** INSTRUCTIONS TO FOLLOW **
Copy each line of the records that holds the string "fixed".

** SOURCE MATERIAL **
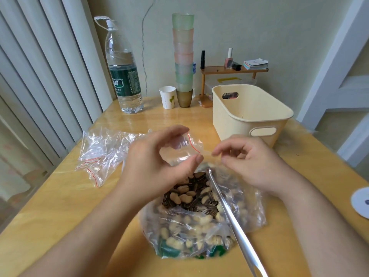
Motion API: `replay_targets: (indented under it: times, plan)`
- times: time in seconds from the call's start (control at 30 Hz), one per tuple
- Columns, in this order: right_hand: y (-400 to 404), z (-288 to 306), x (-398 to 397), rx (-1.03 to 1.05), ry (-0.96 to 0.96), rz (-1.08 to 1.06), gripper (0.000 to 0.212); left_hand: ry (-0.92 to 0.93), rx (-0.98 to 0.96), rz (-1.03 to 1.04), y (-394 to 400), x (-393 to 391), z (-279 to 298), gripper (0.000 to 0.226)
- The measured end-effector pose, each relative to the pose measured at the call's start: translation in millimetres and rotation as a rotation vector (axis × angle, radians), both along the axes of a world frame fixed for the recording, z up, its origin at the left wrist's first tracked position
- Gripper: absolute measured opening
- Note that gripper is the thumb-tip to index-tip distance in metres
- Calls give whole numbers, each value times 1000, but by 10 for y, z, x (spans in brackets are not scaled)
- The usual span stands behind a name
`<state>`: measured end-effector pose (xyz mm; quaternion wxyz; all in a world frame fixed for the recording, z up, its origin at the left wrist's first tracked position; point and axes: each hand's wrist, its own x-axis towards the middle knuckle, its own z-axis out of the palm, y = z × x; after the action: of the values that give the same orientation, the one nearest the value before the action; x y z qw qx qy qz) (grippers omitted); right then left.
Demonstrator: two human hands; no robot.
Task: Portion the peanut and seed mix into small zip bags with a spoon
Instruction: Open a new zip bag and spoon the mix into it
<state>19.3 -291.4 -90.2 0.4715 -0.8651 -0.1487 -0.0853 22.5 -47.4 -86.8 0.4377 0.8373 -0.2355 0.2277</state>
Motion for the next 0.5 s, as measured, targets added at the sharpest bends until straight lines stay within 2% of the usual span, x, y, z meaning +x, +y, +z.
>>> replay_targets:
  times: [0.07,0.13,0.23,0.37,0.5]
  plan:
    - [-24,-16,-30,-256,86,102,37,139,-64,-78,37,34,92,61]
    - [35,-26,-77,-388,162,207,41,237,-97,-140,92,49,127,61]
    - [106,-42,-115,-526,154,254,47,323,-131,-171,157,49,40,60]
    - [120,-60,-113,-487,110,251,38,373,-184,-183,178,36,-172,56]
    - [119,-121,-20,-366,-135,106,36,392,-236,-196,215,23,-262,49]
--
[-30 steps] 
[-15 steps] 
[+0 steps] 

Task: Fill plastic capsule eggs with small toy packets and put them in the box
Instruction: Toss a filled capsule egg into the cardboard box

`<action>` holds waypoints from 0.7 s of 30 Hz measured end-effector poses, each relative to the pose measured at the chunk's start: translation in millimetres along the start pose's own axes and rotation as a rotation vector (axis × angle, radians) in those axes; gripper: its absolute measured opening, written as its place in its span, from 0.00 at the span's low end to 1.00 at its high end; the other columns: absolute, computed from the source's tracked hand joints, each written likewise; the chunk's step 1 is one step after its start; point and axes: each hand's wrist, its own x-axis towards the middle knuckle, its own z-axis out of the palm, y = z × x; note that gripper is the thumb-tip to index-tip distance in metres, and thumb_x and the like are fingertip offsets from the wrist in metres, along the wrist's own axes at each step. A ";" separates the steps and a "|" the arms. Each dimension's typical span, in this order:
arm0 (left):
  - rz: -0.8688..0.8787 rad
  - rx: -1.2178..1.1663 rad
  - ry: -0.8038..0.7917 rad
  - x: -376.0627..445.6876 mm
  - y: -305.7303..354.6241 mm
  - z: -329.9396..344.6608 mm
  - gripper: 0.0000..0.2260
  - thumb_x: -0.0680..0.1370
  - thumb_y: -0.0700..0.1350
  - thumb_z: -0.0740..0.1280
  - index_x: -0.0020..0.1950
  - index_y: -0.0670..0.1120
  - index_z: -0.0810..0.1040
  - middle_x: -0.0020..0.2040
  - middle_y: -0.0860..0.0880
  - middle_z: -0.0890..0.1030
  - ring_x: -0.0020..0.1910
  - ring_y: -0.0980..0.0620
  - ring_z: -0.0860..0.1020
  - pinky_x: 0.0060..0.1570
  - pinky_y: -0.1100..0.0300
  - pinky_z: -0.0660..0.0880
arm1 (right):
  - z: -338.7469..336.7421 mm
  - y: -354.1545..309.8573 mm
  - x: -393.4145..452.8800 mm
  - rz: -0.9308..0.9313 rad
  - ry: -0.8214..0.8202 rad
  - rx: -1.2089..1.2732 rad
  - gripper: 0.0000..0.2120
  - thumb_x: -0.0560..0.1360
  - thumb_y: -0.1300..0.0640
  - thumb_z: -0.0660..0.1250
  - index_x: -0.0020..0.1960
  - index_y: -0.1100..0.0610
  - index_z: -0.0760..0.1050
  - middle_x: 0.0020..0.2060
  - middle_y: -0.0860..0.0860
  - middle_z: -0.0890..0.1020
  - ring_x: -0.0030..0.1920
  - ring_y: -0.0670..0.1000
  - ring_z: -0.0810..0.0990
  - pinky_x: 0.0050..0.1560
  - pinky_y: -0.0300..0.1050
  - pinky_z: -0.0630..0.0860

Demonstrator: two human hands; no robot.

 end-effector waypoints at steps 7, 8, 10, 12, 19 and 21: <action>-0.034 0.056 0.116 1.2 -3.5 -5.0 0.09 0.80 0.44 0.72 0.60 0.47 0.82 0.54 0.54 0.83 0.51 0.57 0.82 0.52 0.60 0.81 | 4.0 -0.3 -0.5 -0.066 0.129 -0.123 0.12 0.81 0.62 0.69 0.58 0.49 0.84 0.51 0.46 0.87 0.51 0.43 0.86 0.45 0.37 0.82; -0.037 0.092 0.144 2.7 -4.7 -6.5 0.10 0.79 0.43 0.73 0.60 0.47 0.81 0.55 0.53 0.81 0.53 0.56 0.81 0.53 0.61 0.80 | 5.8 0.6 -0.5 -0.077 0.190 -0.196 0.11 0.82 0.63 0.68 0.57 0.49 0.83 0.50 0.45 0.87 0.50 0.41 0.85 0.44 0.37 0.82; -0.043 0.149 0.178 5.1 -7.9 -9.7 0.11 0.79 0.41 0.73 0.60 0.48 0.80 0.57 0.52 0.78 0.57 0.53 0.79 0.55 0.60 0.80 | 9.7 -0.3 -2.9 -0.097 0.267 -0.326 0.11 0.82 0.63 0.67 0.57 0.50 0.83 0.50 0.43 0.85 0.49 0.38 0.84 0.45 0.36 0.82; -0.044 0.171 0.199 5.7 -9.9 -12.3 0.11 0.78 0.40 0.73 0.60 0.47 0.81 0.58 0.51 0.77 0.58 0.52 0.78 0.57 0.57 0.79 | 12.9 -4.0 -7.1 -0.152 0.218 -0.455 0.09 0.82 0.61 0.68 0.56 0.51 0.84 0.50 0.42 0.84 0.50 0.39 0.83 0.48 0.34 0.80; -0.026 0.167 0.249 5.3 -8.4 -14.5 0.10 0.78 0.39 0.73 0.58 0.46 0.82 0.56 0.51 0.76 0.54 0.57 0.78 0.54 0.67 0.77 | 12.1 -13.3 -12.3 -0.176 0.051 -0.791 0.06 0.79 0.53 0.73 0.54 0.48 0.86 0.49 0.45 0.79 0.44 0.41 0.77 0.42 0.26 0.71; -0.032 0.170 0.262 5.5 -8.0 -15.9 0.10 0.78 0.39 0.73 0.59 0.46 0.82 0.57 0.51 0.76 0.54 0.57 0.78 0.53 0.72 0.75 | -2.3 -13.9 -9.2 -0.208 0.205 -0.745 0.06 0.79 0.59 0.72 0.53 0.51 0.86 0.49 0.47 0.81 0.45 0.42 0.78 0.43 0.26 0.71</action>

** TASK SOLUTION **
- The measured end-effector pose, each relative to the pose measured at the call's start: translation in millimetres and rotation as a rotation vector (axis × angle, radians), both along the axes of a world frame fixed for the recording, z up, its origin at the left wrist's first tracked position
`<state>`: measured end-effector pose (xyz mm; quaternion wxyz; all in a world frame fixed for the recording, z up, its origin at the left wrist's first tracked position; point and axes: each hand's wrist, its own x-axis towards the middle knuckle, its own z-axis out of the palm, y = z × x; after the action: of the values that give the same orientation, the one nearest the value before the action; x y z qw qx qy qz) (grippers omitted); right then left.

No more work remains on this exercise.